→ **Exercise**
Among the entries below, only the lines starting at the one with "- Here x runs" and ending at the one with "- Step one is", both included, are to be printed exactly.

→ **Dataset**
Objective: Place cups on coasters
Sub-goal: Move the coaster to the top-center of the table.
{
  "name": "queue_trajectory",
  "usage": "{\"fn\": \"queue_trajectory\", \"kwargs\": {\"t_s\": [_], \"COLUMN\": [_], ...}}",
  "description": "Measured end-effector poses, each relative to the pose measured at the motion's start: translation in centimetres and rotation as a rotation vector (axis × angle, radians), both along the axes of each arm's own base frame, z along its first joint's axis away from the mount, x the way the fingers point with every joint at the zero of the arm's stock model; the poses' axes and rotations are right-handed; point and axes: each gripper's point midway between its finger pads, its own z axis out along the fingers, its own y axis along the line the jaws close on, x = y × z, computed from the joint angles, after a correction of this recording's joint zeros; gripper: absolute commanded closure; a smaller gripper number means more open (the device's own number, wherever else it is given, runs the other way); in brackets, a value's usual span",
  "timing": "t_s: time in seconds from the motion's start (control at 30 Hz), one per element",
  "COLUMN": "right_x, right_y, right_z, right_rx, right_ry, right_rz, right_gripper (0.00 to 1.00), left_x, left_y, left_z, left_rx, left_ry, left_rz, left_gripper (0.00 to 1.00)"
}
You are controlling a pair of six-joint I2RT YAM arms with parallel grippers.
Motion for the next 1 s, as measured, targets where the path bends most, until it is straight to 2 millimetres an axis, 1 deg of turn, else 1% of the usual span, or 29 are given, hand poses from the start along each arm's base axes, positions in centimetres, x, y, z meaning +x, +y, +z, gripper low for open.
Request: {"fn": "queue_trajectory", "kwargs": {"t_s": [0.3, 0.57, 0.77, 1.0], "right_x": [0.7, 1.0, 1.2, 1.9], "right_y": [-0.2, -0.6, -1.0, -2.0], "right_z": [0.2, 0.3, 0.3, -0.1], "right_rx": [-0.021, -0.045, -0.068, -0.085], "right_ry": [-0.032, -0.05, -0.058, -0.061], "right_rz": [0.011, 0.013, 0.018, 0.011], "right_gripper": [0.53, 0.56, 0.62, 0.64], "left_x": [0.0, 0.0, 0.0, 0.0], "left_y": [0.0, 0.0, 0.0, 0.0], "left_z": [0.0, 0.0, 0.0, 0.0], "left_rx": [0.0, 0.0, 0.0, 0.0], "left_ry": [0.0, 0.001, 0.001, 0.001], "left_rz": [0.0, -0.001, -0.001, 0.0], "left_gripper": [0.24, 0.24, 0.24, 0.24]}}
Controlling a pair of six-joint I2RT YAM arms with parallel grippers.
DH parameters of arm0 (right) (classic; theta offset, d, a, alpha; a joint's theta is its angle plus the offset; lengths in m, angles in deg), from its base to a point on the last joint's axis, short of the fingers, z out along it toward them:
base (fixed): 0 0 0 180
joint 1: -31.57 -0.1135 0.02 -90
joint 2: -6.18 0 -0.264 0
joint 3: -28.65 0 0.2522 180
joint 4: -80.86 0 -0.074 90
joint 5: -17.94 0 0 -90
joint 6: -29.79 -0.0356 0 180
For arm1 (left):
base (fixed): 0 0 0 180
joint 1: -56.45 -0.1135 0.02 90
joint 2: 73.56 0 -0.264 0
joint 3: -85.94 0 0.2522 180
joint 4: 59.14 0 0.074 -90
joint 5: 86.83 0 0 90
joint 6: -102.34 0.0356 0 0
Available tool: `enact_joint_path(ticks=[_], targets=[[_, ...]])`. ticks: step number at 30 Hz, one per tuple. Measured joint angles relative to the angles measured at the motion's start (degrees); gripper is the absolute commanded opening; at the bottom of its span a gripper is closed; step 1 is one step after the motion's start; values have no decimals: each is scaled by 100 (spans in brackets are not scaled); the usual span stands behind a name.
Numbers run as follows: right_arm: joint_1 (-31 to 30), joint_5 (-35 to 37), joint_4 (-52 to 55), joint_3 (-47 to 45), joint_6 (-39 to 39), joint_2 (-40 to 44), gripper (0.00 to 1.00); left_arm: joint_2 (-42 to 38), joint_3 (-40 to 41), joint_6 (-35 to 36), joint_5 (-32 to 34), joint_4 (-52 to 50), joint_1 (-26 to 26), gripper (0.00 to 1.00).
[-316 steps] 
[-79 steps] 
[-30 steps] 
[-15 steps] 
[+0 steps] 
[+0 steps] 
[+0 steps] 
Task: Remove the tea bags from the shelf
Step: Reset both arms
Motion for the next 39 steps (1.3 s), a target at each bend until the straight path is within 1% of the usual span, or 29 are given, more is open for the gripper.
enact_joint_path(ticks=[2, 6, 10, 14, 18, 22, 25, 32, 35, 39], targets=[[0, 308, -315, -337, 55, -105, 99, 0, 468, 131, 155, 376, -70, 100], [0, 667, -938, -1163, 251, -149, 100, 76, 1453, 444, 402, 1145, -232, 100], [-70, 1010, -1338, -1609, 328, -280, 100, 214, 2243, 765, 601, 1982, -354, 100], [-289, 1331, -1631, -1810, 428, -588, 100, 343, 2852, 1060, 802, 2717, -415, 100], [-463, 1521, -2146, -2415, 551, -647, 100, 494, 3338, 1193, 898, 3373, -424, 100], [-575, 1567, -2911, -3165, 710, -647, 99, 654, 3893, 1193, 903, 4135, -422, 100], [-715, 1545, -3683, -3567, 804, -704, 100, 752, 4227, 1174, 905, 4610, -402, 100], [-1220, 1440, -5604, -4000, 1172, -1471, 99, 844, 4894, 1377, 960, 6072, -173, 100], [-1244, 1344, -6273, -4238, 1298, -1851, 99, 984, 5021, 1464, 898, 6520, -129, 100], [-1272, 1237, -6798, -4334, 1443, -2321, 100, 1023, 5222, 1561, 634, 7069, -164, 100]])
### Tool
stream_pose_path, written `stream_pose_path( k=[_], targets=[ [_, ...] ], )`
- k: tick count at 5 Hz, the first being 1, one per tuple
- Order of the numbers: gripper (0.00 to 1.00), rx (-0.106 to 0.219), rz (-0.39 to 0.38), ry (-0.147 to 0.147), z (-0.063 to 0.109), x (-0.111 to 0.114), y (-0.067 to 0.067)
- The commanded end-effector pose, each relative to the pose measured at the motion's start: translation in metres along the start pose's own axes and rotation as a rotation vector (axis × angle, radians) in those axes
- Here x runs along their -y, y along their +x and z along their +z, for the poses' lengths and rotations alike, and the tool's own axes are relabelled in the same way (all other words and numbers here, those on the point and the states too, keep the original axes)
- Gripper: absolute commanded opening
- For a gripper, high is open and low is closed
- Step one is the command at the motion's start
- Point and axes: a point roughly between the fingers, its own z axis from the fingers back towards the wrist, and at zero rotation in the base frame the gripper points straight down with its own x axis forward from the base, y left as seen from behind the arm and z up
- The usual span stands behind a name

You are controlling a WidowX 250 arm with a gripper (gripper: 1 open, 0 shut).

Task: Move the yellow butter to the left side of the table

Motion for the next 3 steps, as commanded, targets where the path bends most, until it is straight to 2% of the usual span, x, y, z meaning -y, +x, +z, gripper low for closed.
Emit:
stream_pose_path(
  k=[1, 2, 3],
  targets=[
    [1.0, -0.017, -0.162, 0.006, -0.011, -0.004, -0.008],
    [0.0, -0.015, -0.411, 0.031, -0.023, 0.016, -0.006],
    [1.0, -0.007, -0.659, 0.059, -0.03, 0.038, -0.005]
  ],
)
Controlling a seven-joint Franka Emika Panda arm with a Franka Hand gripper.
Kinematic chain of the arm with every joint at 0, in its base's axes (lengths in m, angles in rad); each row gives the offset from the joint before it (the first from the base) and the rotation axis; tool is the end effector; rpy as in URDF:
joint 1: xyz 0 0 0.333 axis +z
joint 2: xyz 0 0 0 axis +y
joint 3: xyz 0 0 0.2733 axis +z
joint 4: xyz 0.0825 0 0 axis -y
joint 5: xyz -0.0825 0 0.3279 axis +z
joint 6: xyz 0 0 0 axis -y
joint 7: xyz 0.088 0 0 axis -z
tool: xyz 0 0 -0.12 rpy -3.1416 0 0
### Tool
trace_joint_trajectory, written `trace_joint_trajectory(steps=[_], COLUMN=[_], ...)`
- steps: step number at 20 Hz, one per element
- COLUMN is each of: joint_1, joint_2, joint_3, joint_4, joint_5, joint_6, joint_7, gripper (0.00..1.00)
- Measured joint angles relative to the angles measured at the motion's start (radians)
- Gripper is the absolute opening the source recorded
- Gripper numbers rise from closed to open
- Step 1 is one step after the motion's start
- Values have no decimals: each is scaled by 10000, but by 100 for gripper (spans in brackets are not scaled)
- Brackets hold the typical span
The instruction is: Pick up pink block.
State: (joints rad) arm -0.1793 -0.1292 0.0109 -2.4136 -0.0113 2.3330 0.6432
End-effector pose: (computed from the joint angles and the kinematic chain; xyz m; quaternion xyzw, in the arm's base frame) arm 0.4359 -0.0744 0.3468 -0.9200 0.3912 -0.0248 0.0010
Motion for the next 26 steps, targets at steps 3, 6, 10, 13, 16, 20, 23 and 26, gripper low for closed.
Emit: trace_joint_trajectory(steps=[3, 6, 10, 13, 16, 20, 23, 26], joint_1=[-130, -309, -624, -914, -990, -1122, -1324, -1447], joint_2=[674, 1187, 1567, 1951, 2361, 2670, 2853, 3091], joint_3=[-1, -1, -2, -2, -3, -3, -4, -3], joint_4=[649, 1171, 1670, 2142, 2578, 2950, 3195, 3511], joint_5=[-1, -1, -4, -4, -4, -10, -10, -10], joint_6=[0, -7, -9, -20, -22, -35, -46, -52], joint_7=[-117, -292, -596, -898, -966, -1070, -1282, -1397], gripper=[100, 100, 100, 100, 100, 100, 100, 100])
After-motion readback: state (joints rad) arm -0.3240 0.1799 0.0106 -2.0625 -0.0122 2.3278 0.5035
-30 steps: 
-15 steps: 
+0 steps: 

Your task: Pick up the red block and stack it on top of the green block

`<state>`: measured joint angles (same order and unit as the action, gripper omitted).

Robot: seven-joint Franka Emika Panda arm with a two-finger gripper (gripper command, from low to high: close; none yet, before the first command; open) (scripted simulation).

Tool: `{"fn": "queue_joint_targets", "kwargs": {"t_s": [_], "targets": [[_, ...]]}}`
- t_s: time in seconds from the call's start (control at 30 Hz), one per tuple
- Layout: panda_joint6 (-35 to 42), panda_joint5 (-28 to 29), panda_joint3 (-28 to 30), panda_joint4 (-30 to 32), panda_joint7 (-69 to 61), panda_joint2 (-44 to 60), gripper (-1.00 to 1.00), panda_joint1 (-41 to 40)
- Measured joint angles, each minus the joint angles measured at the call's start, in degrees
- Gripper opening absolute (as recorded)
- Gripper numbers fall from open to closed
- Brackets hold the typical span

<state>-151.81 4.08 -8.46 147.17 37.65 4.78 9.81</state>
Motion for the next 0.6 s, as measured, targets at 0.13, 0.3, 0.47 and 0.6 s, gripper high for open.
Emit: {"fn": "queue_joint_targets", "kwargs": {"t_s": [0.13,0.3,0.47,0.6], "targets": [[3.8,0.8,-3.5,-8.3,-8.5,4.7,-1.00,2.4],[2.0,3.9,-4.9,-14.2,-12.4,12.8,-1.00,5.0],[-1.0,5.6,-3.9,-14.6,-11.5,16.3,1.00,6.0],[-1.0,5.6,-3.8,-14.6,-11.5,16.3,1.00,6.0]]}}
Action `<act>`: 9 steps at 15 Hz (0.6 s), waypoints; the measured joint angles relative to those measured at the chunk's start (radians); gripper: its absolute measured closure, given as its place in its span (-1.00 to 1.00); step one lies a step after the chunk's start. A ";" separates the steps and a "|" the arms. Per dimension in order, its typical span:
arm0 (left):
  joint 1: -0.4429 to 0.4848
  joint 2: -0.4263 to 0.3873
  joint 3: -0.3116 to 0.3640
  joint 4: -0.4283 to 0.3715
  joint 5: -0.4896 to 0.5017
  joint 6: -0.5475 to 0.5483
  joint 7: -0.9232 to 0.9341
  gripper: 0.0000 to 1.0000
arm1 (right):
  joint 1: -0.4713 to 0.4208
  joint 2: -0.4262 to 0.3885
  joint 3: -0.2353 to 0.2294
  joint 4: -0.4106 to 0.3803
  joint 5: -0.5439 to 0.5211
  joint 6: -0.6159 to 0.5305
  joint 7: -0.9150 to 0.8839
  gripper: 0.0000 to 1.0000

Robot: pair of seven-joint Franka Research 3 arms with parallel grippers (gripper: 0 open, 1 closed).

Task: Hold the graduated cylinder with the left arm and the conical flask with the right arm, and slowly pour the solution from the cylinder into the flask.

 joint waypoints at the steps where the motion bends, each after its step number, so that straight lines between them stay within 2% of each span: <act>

→ **Task response**
- Here x runs along their -y, y along their +x and z along their +z, for the poses' lengths and rotations alike, and the tool's own axes are relabelled in the same way (all other words and numbers here, those on the point and the states too, keep the original axes)
- Gripper: absolute commanded opening
- For a gripper, high is open and low is closed
- Step one is the command at the motion's start

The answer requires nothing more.